Task to carry out: What is needed is every line of the data that includes the word "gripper". Please copy each one.

Data segment:

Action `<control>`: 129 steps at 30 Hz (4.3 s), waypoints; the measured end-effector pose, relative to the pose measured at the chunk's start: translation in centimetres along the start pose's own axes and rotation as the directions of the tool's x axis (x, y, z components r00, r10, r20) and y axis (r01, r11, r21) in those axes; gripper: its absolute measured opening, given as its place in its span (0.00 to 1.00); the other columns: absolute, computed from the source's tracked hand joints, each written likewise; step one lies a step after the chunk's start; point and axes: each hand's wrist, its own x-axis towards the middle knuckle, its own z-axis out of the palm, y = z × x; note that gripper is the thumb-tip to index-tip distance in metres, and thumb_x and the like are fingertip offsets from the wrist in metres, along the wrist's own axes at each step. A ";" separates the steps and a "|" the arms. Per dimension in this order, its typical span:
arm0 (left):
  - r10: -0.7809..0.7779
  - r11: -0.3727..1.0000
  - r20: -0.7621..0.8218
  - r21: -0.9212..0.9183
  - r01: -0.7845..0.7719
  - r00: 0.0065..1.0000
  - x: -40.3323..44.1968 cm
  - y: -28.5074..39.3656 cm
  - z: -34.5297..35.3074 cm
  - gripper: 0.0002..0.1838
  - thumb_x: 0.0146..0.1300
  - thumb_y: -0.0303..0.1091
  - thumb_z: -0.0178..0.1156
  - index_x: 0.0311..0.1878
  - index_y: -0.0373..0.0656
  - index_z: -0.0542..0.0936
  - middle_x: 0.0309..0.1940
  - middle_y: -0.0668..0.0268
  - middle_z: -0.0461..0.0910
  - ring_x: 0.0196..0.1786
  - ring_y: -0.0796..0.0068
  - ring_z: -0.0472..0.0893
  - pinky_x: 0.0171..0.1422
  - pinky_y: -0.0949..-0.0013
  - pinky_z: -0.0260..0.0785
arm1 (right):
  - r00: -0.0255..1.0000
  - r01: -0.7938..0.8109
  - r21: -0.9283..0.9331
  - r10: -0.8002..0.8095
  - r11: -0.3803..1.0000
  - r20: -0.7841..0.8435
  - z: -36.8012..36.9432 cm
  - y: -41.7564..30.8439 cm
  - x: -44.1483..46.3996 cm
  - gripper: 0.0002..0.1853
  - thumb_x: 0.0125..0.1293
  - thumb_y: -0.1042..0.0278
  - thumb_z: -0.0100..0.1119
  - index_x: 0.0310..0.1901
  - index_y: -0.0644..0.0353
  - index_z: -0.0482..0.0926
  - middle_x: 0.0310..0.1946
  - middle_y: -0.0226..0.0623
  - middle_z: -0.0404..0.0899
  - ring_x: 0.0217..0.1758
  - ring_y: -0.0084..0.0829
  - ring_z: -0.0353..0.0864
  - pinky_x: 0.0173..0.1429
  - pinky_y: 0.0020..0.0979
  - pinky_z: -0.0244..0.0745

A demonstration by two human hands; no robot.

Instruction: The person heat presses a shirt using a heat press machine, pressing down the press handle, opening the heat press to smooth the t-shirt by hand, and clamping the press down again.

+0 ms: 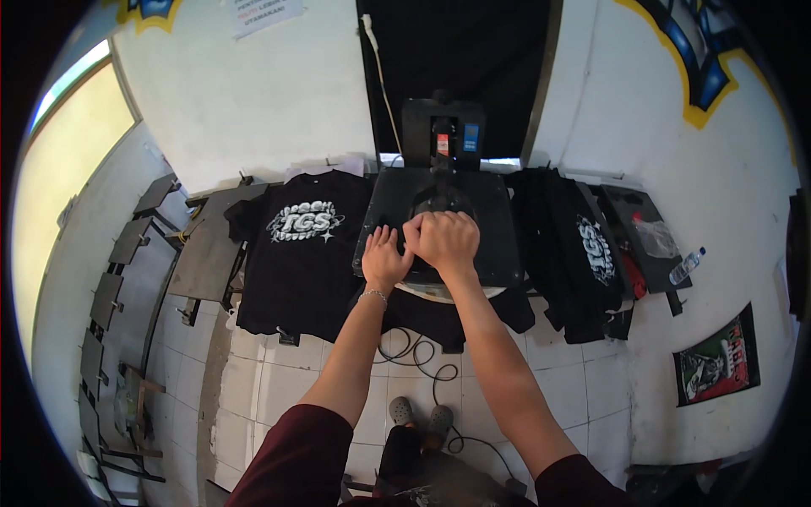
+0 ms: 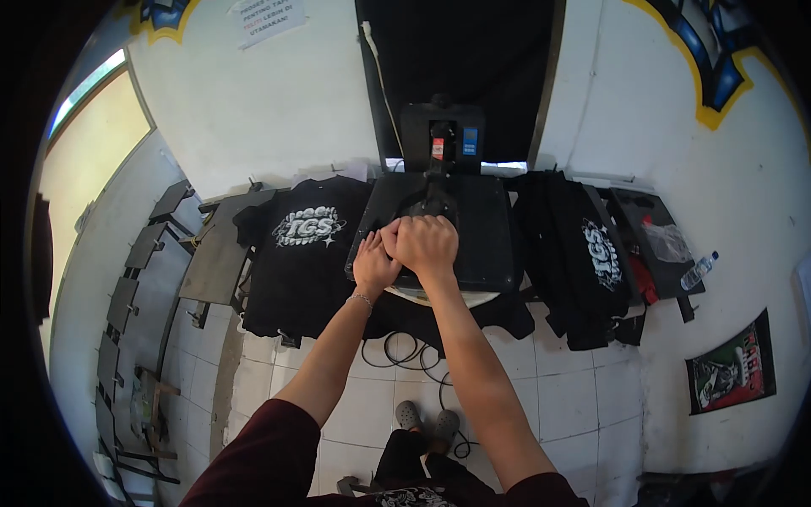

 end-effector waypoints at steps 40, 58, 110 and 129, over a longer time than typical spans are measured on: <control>-0.003 1.000 0.085 -0.025 0.005 0.996 0.4 -0.3 0.0 0.36 0.67 0.54 0.57 0.69 0.35 0.78 0.72 0.46 0.75 0.78 0.50 0.69 0.85 0.53 0.55 | 0.999 0.030 0.001 -0.030 1.000 -0.035 0.3 0.1 -0.2 0.14 0.53 0.62 0.62 0.12 0.53 0.80 0.11 0.33 0.79 0.16 0.32 0.80 0.29 0.33 0.74; 0.008 0.999 0.079 -0.034 -0.006 0.997 0.4 -0.6 0.3 0.36 0.67 0.53 0.57 0.69 0.33 0.78 0.72 0.46 0.75 0.78 0.50 0.69 0.85 0.52 0.56 | 0.998 0.040 0.011 -0.040 0.999 -0.039 0.4 0.3 -0.3 0.14 0.53 0.62 0.62 0.12 0.53 0.79 0.11 0.33 0.78 0.16 0.32 0.79 0.28 0.33 0.74; 0.031 0.999 0.100 -0.034 -0.028 0.995 0.6 -0.3 -0.4 0.35 0.69 0.56 0.58 0.69 0.37 0.79 0.70 0.46 0.77 0.77 0.49 0.71 0.84 0.53 0.57 | 1.000 0.011 -0.003 -0.011 1.000 -0.029 0.8 0.2 -0.2 0.14 0.54 0.61 0.61 0.12 0.51 0.81 0.11 0.33 0.79 0.16 0.32 0.81 0.28 0.32 0.75; -0.017 0.998 0.176 -0.049 0.026 0.984 0.7 0.0 -1.1 0.34 0.69 0.57 0.60 0.71 0.46 0.77 0.71 0.54 0.77 0.77 0.47 0.71 0.82 0.50 0.59 | 0.998 0.005 0.021 -0.004 1.000 -0.060 1.4 0.2 -0.6 0.15 0.49 0.58 0.62 0.10 0.54 0.78 0.10 0.38 0.77 0.15 0.35 0.77 0.29 0.34 0.71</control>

Reply to the task:
Action `<control>`: 129 steps at 30 Hz (4.3 s), waypoints; the measured end-effector pose, relative to the pose measured at the chunk's start: translation in centimetres along the start pose's own axes and rotation as the directions of the tool's x axis (x, y, z components r00, r10, r20) and y axis (r01, r11, r21) in those axes; gripper: its absolute measured opening, given as its place in its span (0.00 to 1.00); the other columns: absolute, computed from the source's tracked hand joints, each written likewise; step one lies a step after the chunk's start; point and axes: each hand's wrist, its own x-axis towards the middle knuckle, its own z-axis out of the palm, y = z × x; note that gripper is the thumb-tip to index-tip distance in metres, and thumb_x and the like are fingertip offsets from the wrist in metres, along the wrist's own axes at each step. A ";" separates the steps and a "|" the arms. Per dimension in this order, its typical span:
  - gripper: 0.0002..0.1838
  - gripper: 0.0002..0.1853

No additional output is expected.